◆ **Required work**: Print only the lines from the one with "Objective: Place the" through the end of the data, exactly, and please omit pictures.

◆ **Stored data**:
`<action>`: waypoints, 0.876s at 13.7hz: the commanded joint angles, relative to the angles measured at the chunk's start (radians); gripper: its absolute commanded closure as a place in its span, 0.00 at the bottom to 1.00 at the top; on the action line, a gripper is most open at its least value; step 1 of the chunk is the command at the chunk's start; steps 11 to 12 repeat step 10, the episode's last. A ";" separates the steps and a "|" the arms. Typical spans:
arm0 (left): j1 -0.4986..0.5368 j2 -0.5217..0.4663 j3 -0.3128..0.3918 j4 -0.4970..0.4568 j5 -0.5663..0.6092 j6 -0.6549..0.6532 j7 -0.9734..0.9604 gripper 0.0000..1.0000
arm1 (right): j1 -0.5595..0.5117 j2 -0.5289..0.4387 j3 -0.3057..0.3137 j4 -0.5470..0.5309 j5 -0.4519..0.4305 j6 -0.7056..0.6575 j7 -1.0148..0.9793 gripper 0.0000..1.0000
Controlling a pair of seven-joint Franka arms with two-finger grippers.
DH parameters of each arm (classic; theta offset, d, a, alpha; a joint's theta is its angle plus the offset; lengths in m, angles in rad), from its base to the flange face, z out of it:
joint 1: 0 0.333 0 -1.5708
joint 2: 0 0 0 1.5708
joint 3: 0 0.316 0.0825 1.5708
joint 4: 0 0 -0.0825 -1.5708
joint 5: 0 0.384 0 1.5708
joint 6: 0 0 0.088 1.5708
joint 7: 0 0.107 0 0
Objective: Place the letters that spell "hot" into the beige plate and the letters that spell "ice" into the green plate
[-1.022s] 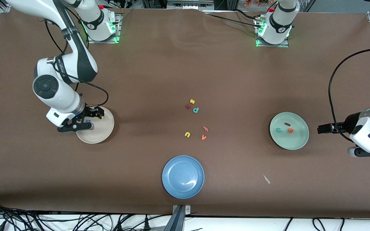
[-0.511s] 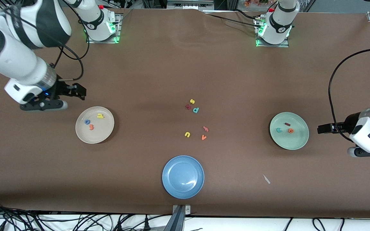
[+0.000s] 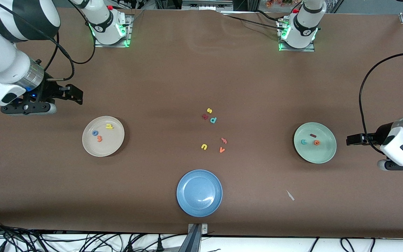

◆ **Solution to this task**:
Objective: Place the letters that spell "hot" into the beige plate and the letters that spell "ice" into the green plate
[-1.022s] 
[-0.511s] 
[+0.000s] 

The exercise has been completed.